Il terrorismo è l’urlo di un bambino al buio

Lo sappiamo tutti. Quando il maremoto dell’ennesima tragedia legata al terrorismo si placherà, noi torneremo tutti alle nostre vite. Alle nostre bollette da pagare, al nostro Paese che ci delude quotidianamente, alla Juventus che ci fa incazzare e a Belèn che tenta di alzare lo share spostando l’aria con le natiche.

Ci siamo già quasi scordati di Charlie Hebdo, degli spari nel museo Bardo, di quelli in spiaggia a Sousse. 

Vivere nell’epoca del terrorismo significa ingurgitare tonnellate di violenza e conseguente retorica alla velocità della luce. Metabolizzare tutto ed espellerlo. E aspettare che tutto torni, ciclicamente.

È un procedimento spietato, forse il più terrorizzante della finalità del terrorismo: se da una parte punta a spiazzarci e a stordirci, dall’altra crea in noi la consapevolezza che la paura cammini a braccetto con noi. Fino al punto di non percepirla quasi più.

Di Bruxelles ho un ricordo simile a quello che ho di New York. Una città che è un distillato di culture diverse e tutto sommato amalgamate. La capitale culturale di un sogno, quello europeo, forse rivelatosi più ambizioso di quel che si pensava oltre sessant’anni fa. Una città vivace e pulsante che si specchia nell’Atomium, mentre un eterno grigiore avvolge le cozze, le patatine fritte, il cioccolato e la birra più buoni del mondo. Strade piene di sporcizia che si intersecano con giardini ricamati dalla pulizia e dall’ordine.

Non è stata colpita a caso, Bruxelles. Il Belgio è il crocevia di riscatti sociali, con le sue miniere scavate dagli italiani, i suoi africani provenienti da un gravoso retaggio colonialistico, il suo welfare da stropicciarsi gli occhi che tanto ha aiutato chi desiderava puntellare la propria vita e guardare al futuro con ottimismo.

Colpendo il Belgio il messaggio è stato pari, se non più perfido, di quello lanciato nel 2001 al World Trade Center.
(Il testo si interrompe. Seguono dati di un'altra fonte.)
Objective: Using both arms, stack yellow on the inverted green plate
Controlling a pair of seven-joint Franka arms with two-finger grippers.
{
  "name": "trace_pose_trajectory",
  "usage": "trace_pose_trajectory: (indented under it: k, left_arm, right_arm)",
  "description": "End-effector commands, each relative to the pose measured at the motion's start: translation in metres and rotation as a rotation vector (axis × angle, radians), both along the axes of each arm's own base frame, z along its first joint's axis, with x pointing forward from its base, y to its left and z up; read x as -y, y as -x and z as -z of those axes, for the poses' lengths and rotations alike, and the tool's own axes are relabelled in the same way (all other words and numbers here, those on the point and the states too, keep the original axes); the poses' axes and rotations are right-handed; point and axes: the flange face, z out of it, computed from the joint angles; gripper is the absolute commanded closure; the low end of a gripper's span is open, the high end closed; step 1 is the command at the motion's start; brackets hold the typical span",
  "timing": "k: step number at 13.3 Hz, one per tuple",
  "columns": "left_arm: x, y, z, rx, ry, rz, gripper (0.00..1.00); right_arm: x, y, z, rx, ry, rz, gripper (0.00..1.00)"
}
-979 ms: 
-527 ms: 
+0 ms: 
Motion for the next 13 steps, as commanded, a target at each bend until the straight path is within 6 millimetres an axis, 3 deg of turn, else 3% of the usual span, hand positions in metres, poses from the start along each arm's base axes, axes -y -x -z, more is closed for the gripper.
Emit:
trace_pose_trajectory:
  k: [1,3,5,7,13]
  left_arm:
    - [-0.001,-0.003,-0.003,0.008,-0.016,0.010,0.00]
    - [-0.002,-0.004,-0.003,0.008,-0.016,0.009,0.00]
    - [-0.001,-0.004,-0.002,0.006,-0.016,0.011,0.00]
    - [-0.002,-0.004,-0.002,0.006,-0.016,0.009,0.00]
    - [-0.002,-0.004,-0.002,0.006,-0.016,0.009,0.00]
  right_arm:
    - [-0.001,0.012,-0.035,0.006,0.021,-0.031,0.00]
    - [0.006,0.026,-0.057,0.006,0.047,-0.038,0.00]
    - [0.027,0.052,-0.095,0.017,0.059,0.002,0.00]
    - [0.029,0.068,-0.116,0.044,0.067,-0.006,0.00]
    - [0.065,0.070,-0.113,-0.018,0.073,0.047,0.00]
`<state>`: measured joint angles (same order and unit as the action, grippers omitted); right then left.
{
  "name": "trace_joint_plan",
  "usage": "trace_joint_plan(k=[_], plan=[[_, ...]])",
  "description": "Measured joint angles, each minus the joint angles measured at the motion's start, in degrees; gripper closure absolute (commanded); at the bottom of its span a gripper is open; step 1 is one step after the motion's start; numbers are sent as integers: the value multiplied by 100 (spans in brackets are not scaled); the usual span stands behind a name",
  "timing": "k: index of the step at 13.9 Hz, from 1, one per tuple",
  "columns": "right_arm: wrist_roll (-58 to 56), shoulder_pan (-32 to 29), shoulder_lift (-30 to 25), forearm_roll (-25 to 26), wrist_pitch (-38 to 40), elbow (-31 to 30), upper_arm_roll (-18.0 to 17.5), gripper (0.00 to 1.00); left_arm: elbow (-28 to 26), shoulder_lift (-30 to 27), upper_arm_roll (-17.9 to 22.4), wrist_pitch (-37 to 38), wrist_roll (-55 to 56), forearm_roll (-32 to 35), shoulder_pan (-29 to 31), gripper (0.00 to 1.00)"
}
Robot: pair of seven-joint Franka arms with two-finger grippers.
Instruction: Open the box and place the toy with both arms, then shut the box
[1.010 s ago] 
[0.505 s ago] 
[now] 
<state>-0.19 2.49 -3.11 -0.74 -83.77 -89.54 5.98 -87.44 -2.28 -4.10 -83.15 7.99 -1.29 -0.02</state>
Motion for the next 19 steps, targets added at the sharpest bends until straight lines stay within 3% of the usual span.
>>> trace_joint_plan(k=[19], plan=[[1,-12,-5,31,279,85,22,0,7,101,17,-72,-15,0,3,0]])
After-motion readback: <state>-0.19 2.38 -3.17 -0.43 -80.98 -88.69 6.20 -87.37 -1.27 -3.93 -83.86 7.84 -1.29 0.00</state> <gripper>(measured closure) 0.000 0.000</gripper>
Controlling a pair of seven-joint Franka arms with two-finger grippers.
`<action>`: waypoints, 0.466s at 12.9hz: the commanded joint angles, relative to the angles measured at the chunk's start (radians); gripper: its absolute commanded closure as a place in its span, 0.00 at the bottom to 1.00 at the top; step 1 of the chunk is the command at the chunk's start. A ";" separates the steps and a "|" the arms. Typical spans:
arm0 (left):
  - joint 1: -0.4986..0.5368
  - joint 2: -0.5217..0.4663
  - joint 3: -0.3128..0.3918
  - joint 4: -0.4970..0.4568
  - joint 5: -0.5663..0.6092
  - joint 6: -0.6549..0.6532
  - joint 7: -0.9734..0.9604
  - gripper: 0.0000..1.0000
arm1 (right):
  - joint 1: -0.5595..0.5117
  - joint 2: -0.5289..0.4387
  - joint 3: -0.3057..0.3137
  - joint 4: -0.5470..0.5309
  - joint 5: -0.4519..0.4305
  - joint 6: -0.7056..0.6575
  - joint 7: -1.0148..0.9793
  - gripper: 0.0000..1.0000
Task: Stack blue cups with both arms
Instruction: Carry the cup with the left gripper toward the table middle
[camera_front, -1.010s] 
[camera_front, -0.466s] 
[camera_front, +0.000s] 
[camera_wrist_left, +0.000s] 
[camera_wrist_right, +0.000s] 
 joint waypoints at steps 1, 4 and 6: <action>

Nessuno è al sicuro. Nemmeno in un Paese che non ne ha attaccati altri, che è un melting pot globalmente riconosciuto.

E il riassunto di quanto è avvenuto sta tutto nel pianto di quel bambino intrappolato nel tunnel della metropolitana che sta facendo il giro del mondo. 

 Un urlo al buio. Qualcosa di atavico, che ci accomuna tutti. Perché la paura più grande e che tutti soffriamo è quella dell’ignoto incubo che ci assale nel silenzio e nell’oscurità della notte. Da bambini, da adulti.Ecco cos’è il terrorismo. Un grido che non può avere risposte. Perché è troppo irrazionale. Soprattutto per essere spiegato a un fanciullo.

Ricordiamocelo quel grido, prima che tutto sia ancora metabolizzato. Prima che le nostre paure siano cancellate dalla incombente quotidianità.

Il simbolo di Bruxelles è il Manneken Pis, un bimbo dai tratti angelici che fa pipì. Forse ora è spezzato. 

Ma se lo ricomponiamo, noi, possiamo far sì che si rimetta a pisciare.

Magari in testa proprio ai terroristi.